This book explores the emerging area of microtonality through an examination of the tuning theories of Erv Wilson. It is the first publication to offer a broad discussion of this influential theorist whose innovations have far-reaching ramifications for microtonal tuning systems. This study addresses the breadth and complexity of Wilson’s work by focusing on his microtonal keyboard designs as a means to investigate his tuning concepts and their practical applications. Narushima examines materials ranging from historical and experimental tunings to instrument design, as well as musical applications of mathematical theories and multidimensional geometry. The volume provides an analysis of some of Wilson’s most significant theoretical ideas, including the Scale Tree, Moments of Symmetry, Constant Structures, and Combination-Product Sets. These theories offer ways to conceptualize musical scales as patterns with structural integrity and whose shapes can be altered to produce infinitely varying forms. The book shows how these structural properties can be used to map scales onto a microtonal keyboard by providing step-by-step guidelines and clearly illustrated examples.
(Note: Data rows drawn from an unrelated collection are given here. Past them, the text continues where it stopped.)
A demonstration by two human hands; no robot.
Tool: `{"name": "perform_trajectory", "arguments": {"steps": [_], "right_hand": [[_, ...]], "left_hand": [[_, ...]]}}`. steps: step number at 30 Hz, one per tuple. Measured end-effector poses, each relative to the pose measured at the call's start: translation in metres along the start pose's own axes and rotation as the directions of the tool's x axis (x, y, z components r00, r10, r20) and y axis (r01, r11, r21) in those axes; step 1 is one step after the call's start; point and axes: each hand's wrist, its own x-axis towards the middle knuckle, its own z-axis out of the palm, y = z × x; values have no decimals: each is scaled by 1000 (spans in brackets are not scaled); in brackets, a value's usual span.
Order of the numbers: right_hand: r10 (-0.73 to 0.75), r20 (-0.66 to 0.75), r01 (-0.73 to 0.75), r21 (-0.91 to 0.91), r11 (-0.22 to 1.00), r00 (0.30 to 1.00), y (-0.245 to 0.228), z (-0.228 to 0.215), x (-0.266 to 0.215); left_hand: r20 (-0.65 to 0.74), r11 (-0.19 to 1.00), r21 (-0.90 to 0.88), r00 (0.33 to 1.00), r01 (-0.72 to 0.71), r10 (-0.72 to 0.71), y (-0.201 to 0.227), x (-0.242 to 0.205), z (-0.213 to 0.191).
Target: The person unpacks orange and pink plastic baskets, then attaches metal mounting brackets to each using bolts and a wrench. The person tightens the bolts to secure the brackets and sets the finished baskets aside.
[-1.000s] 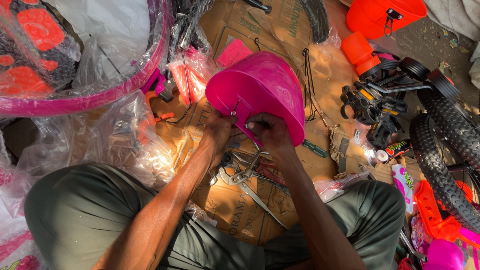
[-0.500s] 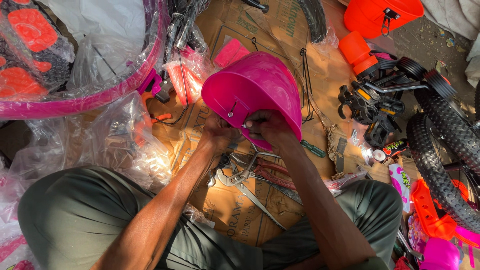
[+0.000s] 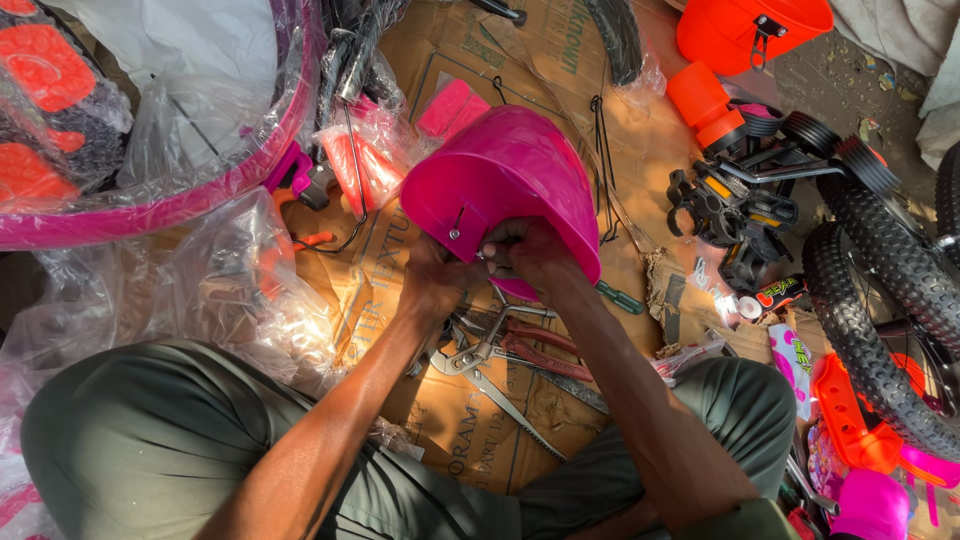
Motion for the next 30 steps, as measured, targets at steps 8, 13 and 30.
{"name": "perform_trajectory", "arguments": {"steps": [8,13,30], "right_hand": [[-90,46,93,-54,994,995,6,-4,5],[-87,-4,83,-239,968,996,4,1,9],[-222,47,226,-90,970,974,14,8,-6]], "left_hand": [[-109,989,60,984,-135,141,15,-18,15],[-142,999,27,989,-29,33,10,-10,15],[21,1000,16,999,26,-26,-6,-4,-7]]}}
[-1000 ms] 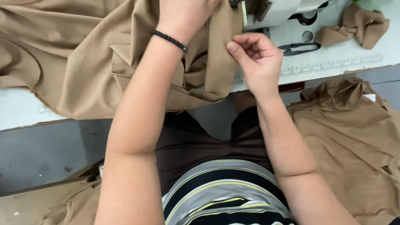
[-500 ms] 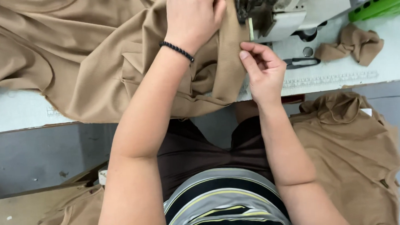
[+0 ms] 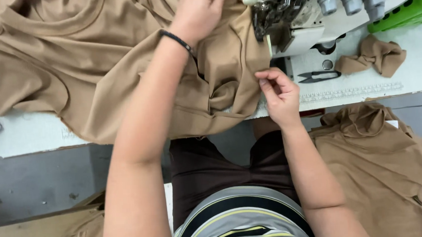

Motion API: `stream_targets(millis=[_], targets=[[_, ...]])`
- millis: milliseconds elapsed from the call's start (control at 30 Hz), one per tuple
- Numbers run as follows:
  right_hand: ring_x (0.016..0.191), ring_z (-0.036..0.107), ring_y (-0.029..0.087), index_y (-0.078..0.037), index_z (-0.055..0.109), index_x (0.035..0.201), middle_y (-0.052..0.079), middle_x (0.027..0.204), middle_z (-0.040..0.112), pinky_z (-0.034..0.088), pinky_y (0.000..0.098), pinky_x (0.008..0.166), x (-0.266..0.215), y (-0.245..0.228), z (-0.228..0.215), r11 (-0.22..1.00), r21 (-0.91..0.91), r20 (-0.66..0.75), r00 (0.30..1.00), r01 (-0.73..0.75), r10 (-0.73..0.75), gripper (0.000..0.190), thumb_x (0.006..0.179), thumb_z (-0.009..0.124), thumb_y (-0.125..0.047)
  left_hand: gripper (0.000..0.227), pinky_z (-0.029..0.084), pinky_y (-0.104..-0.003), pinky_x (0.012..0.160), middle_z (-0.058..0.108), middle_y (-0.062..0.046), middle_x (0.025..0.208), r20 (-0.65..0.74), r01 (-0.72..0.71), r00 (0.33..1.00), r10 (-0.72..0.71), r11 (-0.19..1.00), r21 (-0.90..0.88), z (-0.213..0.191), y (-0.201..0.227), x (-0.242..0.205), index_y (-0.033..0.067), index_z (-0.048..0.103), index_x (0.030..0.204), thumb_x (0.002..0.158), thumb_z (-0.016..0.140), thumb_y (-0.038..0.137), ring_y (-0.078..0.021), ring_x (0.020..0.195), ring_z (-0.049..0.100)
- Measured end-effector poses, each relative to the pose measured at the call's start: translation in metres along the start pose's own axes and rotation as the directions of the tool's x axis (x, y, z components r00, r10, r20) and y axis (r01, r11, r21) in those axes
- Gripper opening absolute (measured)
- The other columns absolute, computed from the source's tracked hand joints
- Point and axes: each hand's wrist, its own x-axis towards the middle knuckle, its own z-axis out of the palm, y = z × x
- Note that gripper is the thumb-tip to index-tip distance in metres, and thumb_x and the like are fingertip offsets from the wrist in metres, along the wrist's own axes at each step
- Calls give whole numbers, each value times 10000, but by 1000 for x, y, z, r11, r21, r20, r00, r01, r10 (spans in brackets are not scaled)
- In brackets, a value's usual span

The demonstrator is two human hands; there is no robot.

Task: Aligning and folding tan fabric pieces at a sewing workstation

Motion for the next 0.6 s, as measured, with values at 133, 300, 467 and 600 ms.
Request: stream_targets(millis=[133, 300, 467, 600], targets=[[1066, 629, 191, -15, 673, 1128, 93, 1088, 650, 506, 282, 983, -2, 8, 2, 999, -41, -2, 1000, 29, -29, 111, 1081, 574, -34, 212, 430, -475, 543, 611, -124, 799, -128, -141, 976, 174, 963, 231, -3, 31, 6, 74, 572, 975, 1085, 478, 229, -375, 664, 587], [1010, 621, 175, -22, 659, 1084, 85, 1051, 634, 492, 268, 954, -9, 4, -4, 997, -70, 19, 1000, 20, -19, 114, 1087, 547, -4, 147, 438, -428, 554, 655, -64, 752, -174, -93, 978, 116, 987, 134, -13, 43, 6, 109, 631, 1041, 1074, 543, 222, -315, 652, 626], [955, 585, 251, 43, 670, 1033, 193, 1062, 588, 536, 303, 790, 16, -38, -3, 860, -434, 14, 957, 268, -291, 88, 1007, 589, 67, 110, 473, -424, 510, 695, -59, 801, -168, -118, 974, 154, 972, 204, -17, 49, 4, 136, 629, 1064, 1075, 551, 212, -306, 647, 663], [718, 619, 215, 86, 654, 1189, 140, 870, 672, 538, 316, 636, 62, -77, 16, 616, -577, 192, 823, 536, -535, 380, 1001, 884, -152, 78, 449, -425, 574, 630, -61, 805, -137, -180, 960, 243, 915, 361, -24, 63, 5, 134, 599, 1003, 1048, 558, 182, -295, 684, 607]])
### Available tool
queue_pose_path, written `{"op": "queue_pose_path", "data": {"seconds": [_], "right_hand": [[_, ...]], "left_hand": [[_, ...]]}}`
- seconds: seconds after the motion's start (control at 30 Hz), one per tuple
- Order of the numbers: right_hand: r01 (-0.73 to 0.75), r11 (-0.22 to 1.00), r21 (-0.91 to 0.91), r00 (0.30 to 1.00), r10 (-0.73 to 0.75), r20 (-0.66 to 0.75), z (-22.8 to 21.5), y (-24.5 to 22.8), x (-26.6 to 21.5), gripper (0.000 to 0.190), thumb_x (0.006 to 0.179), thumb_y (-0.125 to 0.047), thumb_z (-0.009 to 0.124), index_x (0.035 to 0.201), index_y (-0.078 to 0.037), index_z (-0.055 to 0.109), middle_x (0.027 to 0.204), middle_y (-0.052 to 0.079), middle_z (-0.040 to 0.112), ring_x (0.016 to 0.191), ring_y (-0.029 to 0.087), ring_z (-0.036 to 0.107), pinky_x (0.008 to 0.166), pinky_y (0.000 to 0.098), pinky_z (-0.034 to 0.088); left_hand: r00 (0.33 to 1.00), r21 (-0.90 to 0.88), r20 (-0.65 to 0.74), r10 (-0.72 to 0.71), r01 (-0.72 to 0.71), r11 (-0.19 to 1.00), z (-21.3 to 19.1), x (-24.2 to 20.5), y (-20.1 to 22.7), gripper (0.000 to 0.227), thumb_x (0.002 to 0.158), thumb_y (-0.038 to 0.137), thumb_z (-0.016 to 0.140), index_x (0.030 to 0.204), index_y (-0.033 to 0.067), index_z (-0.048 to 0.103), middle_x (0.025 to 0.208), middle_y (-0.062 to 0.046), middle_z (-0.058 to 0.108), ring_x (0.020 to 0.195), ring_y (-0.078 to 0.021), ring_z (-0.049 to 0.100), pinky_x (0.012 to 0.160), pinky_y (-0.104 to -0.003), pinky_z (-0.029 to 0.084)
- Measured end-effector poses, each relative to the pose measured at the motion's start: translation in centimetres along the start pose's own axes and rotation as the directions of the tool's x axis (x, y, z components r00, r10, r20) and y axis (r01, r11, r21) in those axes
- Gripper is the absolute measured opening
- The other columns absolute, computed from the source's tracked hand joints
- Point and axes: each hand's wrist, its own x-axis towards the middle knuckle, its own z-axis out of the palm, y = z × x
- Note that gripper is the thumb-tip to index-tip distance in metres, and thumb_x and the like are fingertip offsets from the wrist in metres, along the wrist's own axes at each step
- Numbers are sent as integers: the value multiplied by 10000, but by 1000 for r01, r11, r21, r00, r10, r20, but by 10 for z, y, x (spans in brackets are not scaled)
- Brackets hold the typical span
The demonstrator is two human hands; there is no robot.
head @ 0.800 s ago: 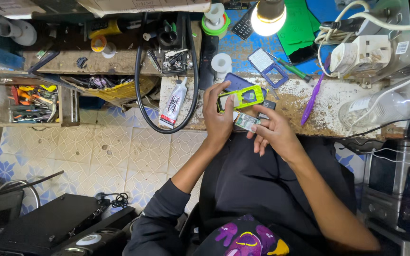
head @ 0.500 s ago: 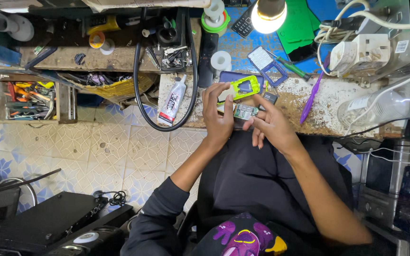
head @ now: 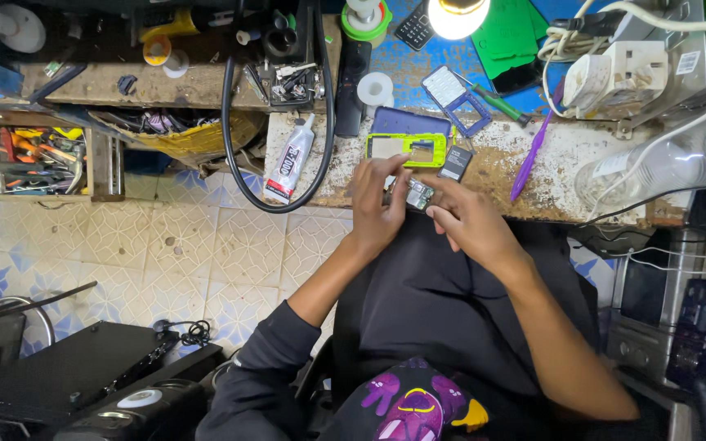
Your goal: The person cleans a small circuit board resting on their lap using a cotton swab. They then pour a liquid from a plastic bottle onto the board and use a purple tool to scrape or clean the surface. Finally, they open a small container and use a cotton swab to apply a substance from it to the board.
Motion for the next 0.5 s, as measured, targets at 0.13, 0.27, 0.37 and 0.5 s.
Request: {"op": "queue_pose_path", "data": {"seconds": [0.13,0.27,0.37,0.5], "right_hand": [[68,965,-255,992,-94,-90,3,2,2,393,967,-1,649,1359,-19,666,659,101,673,489,245,634,424,299,411],[138,899,-415,977,-193,-93,10,17,4,371,918,-65,734,1286,-104,705,711,77,611,623,329,645,513,422,479],[168,860,-482,968,-236,-83,14,23,7,299,920,-139,740,1216,-171,711,742,52,588,685,348,672,573,462,523],[196,820,-537,956,-282,-82,16,27,12,199,960,-160,713,1156,-198,712,761,7,577,697,317,685,581,444,540]], "left_hand": [[993,-15,64,-98,99,995,-11,-5,33,315,957,-25,672,1259,65,656,925,-69,622,837,-314,602,800,-420,497],[973,75,116,-199,191,979,-24,-15,44,279,958,-82,621,1188,65,680,1027,-95,625,973,-370,618,852,-456,481],[963,152,141,-231,210,966,-34,-25,40,266,957,-82,620,1173,60,686,1100,-117,642,1104,-387,617,941,-480,466],[951,200,205,-229,189,961,-37,-36,28,271,931,-81,667,1179,26,685,1183,-176,652,1223,-441,597,1053,-551,461]]}}
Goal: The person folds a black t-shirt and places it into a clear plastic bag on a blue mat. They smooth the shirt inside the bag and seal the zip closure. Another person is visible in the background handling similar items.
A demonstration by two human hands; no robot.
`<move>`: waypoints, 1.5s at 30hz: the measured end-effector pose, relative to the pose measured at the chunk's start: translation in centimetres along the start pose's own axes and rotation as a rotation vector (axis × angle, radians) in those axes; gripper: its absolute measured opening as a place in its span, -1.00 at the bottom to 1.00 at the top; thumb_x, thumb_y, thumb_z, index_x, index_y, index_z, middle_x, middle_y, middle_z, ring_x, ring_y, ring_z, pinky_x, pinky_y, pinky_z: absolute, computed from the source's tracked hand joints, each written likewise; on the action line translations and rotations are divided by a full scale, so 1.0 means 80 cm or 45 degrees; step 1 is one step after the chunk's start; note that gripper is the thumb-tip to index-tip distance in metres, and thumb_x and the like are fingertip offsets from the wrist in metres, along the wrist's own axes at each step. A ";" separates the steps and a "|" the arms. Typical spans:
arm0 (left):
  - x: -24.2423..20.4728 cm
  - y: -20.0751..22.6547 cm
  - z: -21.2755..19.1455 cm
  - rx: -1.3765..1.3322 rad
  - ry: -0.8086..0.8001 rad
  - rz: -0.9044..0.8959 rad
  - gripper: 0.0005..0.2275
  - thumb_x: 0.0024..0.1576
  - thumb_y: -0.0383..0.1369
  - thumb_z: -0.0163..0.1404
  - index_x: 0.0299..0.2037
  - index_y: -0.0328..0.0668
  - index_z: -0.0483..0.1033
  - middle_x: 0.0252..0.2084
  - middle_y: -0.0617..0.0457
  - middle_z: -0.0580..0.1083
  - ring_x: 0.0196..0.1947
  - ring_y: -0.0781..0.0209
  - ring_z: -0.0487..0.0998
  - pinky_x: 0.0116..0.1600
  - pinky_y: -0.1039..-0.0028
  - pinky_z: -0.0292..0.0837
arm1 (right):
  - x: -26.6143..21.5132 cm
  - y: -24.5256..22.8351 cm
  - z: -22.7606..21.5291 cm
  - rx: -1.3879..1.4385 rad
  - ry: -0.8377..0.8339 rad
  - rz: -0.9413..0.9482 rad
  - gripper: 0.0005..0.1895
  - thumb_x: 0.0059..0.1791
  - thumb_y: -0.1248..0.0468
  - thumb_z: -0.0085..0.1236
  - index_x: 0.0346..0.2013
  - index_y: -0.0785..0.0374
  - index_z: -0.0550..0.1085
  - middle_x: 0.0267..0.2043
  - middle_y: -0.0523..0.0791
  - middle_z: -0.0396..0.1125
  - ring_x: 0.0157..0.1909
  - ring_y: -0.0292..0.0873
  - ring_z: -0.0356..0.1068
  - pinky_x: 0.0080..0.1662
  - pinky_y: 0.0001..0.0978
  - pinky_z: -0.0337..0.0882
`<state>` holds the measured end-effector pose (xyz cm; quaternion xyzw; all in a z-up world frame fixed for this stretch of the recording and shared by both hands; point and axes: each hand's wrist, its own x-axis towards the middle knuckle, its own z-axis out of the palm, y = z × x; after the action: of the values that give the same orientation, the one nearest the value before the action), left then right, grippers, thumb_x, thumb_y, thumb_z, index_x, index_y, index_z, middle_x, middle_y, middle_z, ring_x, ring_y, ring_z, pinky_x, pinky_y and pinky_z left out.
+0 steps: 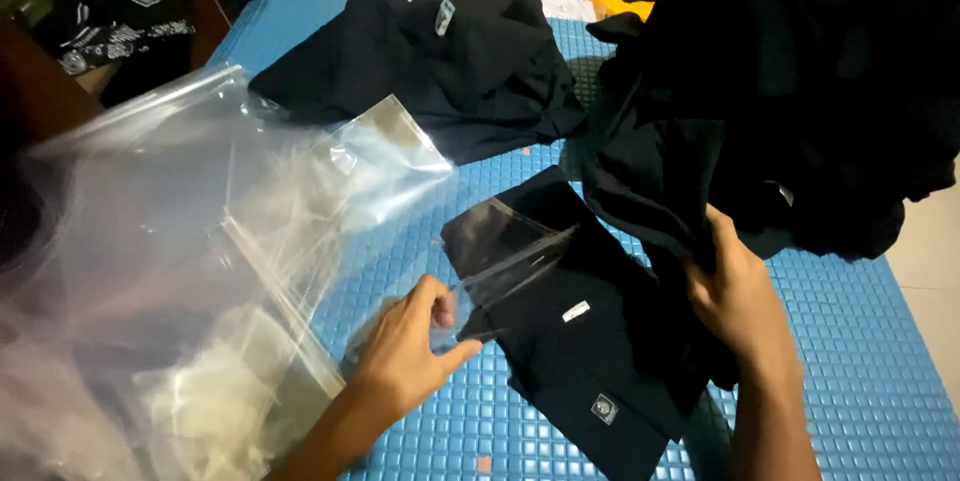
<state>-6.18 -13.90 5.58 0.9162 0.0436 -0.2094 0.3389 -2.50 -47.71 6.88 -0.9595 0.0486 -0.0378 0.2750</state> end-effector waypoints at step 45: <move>0.005 0.005 0.037 -0.104 0.714 1.702 -0.89 0.19 -0.57 0.14 -0.17 -0.38 0.47 0.13 -0.29 0.52 0.19 -0.48 0.51 0.33 -0.28 0.35 | -0.038 -0.098 -0.001 -0.349 -0.943 -0.412 -0.32 0.01 0.23 0.05 0.45 -0.04 0.18 0.39 -0.11 0.28 0.29 -0.02 0.40 0.23 -0.11 0.40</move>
<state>-6.80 -16.09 3.63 0.7528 -0.4327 0.2870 0.4045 -4.95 -40.79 10.93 -0.9311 -0.2001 0.2737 0.1344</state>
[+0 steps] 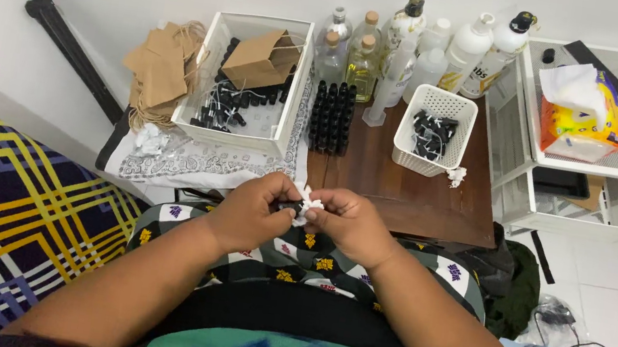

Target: Assembling perfume bottle caps by inserting wicks into them and placing the finished parts into a basket.

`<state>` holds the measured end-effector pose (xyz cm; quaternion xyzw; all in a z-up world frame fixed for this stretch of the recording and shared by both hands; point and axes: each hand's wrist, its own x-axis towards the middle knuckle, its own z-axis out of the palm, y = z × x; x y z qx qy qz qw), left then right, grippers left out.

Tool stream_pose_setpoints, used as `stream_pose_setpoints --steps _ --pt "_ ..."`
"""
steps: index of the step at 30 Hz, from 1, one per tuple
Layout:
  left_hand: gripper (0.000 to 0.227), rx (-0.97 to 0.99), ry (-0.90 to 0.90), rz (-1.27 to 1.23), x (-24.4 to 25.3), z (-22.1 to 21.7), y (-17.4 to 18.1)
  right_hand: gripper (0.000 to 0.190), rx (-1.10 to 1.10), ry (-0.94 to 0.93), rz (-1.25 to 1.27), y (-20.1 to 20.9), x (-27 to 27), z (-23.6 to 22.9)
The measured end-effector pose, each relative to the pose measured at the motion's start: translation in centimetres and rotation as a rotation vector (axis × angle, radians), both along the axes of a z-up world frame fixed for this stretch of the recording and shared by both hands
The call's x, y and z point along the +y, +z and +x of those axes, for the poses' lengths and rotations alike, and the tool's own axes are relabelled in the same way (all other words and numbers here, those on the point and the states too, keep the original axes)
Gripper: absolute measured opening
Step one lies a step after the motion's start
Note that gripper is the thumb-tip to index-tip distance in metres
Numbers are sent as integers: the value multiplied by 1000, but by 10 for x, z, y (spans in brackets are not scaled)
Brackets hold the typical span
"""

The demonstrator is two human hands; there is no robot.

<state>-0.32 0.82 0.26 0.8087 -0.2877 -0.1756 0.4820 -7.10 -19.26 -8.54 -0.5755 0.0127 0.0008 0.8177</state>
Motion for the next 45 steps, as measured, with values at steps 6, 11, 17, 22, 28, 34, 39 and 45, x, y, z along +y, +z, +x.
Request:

Most importantly, it brings together theoretical and practical methods of tuning to enable composers, performers, and instrument designers to explore previously uncharted areas of microtonality, making a significant contribution to the fields of music theory, composition and music technology.
Table of Contents
1. Introduction: Microtonality and the Enigma of Erv Wilson 2. Microtonal Keyboards 3. Mapping Linear Scales on Wilson’s Generalized Keyboard 4. Moments of Symmetry and the Scale Tree 5. Mapping Constant Structures and Navigating New Pathways 6. Cross-Sets, Diamonds and Combination-Product Sets 7. Conclusion
Terumi Narushima is a senior lecturer in music at the University of Wollongong, Australia. She is a composer, performer, and sound designer specialising in microtonal tuning systems. Her projects include acoustic and electronic music, works for film and theatre, and a research collaboration to develop microtonal flutes using 3D printing.